*** Available data ***
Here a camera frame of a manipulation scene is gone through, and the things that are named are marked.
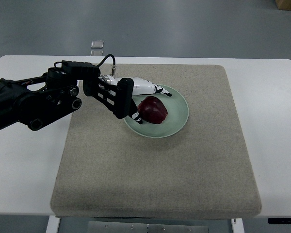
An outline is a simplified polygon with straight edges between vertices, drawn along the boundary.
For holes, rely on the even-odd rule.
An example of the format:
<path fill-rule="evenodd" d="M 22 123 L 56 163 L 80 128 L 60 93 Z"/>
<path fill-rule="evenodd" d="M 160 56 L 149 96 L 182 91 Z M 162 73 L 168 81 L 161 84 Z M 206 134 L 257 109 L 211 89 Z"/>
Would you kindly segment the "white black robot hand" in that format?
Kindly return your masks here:
<path fill-rule="evenodd" d="M 114 76 L 111 75 L 105 75 L 104 80 L 111 85 L 117 85 L 117 83 L 123 78 L 115 78 Z M 133 87 L 133 92 L 132 94 L 135 96 L 138 95 L 151 95 L 151 94 L 163 94 L 167 95 L 169 97 L 172 96 L 172 94 L 167 91 L 165 88 L 162 86 L 159 86 L 158 84 L 155 84 L 151 81 L 144 80 L 138 77 L 132 78 L 134 82 L 134 87 Z M 134 102 L 134 100 L 131 100 L 130 104 L 130 110 L 129 110 L 129 117 L 133 119 L 135 122 L 138 124 L 142 124 L 143 121 L 139 115 L 137 105 Z"/>

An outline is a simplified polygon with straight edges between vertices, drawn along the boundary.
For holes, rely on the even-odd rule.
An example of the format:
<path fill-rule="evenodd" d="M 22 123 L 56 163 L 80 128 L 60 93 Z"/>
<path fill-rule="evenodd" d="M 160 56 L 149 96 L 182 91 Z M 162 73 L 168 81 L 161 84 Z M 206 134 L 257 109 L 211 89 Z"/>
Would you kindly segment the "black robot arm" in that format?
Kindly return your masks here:
<path fill-rule="evenodd" d="M 0 79 L 0 130 L 20 122 L 32 131 L 80 109 L 78 81 L 86 96 L 104 104 L 118 119 L 129 115 L 134 81 L 123 78 L 109 84 L 99 65 L 62 60 L 40 77 L 18 81 Z"/>
*** End of Available data ***
Your instructions — The records are to be retyped in full and exactly, with no image carried over.

Solution for this task —
Here a camera frame of a manipulation scene is gone through, and the things that are named are marked.
An outline is a simplified polygon with straight edges between vertices, drawn along the boundary.
For holes, rely on the even-odd rule.
An example of the format:
<path fill-rule="evenodd" d="M 22 123 L 56 163 L 80 128 L 60 93 Z"/>
<path fill-rule="evenodd" d="M 160 56 L 149 96 L 182 91 Z M 162 73 L 168 81 L 161 84 Z M 206 134 L 257 109 L 211 89 Z"/>
Would you kindly segment the "white black robot hand" in that format?
Kindly return your masks here:
<path fill-rule="evenodd" d="M 114 76 L 111 75 L 105 75 L 104 80 L 111 85 L 117 85 L 117 83 L 123 78 L 115 78 Z M 133 87 L 133 92 L 132 94 L 135 96 L 138 95 L 151 95 L 151 94 L 163 94 L 167 95 L 169 97 L 172 96 L 172 94 L 167 91 L 165 88 L 162 86 L 159 86 L 158 84 L 155 84 L 151 81 L 144 80 L 138 77 L 132 78 L 134 82 L 134 87 Z M 134 102 L 134 100 L 131 100 L 130 104 L 130 110 L 129 110 L 129 117 L 133 119 L 135 122 L 138 124 L 142 124 L 143 121 L 139 115 L 137 105 Z"/>

An outline is a simplified polygon with straight edges between vertices, drawn along the boundary.
For holes, rely on the even-odd rule.
An example of the format:
<path fill-rule="evenodd" d="M 22 123 L 56 163 L 80 128 L 60 93 Z"/>
<path fill-rule="evenodd" d="M 160 56 L 149 96 L 182 91 Z M 162 73 L 168 81 L 161 84 Z M 206 134 L 257 109 L 211 89 Z"/>
Would you kindly segment the "black robot arm" in that format?
Kindly return your masks here:
<path fill-rule="evenodd" d="M 0 79 L 0 130 L 20 122 L 32 131 L 80 109 L 78 81 L 86 96 L 104 104 L 118 119 L 129 115 L 134 81 L 123 78 L 109 84 L 99 65 L 62 60 L 40 77 L 18 81 Z"/>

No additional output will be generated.